[PATCH] D100739: [Coroutines] Handle overaligned frame allocation (2)

John McCall via Phabricator via cfe-commits cfe-commits at lists.llvm.org
Mon Apr 26 21:50:02 PDT 2021


rjmccall added a comment.

Here are the options I think the committee might take:

1. Always select an unaligned allocator and force implementors to dynamically align.  This seems unlikely to me.
2. Allow an aligned allocator to be selected.  The issue here is that we cannot know until coroutine splitting whether the frame has a new-extended alignment.  So there are some sub-options:

2a. Always use an aligned allocator if available, even if the frame ends up not being aligned.  I think this is unlikely.
2b. Use the correct allocator for the frame alignment, using the alignment inferred from the immediate coroutine body.  This would force implementations to avoid doing anything prior to coroutine splitting that would increase the frame's alignment beyond the derived limit.  This would be quite annoying for implementors, and it would have strange performance cliffs, but it's theoretically simple.
2c. Use the correct allocator for the frame alignment; only that allocator is formally ODR-used.  This would force implementations to not ODR-use the right allocator until coroutine lowering, which is not really reasonable; we should be able to dissuade the committee from picking this option.
2d. Use the correct allocator for the frame alignment; both allocators are (allowed to be) ODR-used, but only one would be dynamically used.  This is what would be necessary for the implementation I suggested above.  In reality there won't be any dynamic overhead because we should always be able to fold the branch after allocation.

I think 2d is obvious enough that we could go ahead and implement it pending standardization.  There's still a question of what to do if the promise class only provides an unaligned `operator new`, but the only reasonable behavior is to dynamically align: unlike with `new` expressions, there's no way the promise class could be expected to know/satisfy the appropriate alignment requirement in general, so assuming alignment is not acceptable.  (Neither is rejecting the program if it doesn't provide both — this wouldn't be compatible with existing behavior.)

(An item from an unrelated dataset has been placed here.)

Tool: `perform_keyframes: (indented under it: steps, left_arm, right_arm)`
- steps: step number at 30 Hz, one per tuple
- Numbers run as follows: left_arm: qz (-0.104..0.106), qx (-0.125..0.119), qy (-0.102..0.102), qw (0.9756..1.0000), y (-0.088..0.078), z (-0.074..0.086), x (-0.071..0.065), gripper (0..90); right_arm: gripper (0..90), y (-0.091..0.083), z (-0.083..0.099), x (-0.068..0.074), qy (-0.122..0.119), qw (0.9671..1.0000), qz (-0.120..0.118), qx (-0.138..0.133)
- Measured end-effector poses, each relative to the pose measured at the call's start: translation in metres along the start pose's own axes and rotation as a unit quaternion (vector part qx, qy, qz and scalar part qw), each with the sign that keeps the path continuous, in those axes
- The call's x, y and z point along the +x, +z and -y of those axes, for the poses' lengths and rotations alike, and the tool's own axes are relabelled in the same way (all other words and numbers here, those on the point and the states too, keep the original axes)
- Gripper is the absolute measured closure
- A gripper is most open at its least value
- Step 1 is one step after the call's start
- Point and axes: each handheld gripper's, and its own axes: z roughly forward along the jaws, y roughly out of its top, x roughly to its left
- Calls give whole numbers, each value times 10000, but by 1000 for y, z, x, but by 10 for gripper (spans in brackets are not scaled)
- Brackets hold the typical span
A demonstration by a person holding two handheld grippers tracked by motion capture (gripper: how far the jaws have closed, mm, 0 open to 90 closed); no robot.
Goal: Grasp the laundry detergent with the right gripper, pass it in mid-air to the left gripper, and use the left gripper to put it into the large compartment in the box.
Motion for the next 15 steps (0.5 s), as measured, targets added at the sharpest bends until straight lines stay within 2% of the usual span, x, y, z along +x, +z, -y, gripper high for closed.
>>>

> *(void**) (frame + size) = rawFrame; this means we always need the extra space to store the raw frame ptr. If either doing what the patch is currently doing or add another intrinsic say "llvm.coro.raw.frame.ptr.index" to do *(void**) (frame + llvm.coro.raw.frame.ptr.index()) = rawFrame;, it is likely that the extra pointer could reuse some existing paddings in the frame. There is an example of this in https://reviews.llvm.org/P8260. What do you think?

You're right that there might be space in the frame we could re-use.  I was thinking that it would be a shame to always add storage to the frame for the raw frame pointer, but maybe the contract of `llvm.coro.raw.frame.ptr.offset` could be that it's only meaningful if the frame has extended alignment.  Coroutine splitting would determine if any of the frame members was over-aligned and add a raw-pointer field if so. We'd be stuck allocating space in the frame even when allocation was elided, but stack space is cheap.

It does need to be an offset instead of a type index, though; the frontend will be emitting a GEP and will not know the frame type.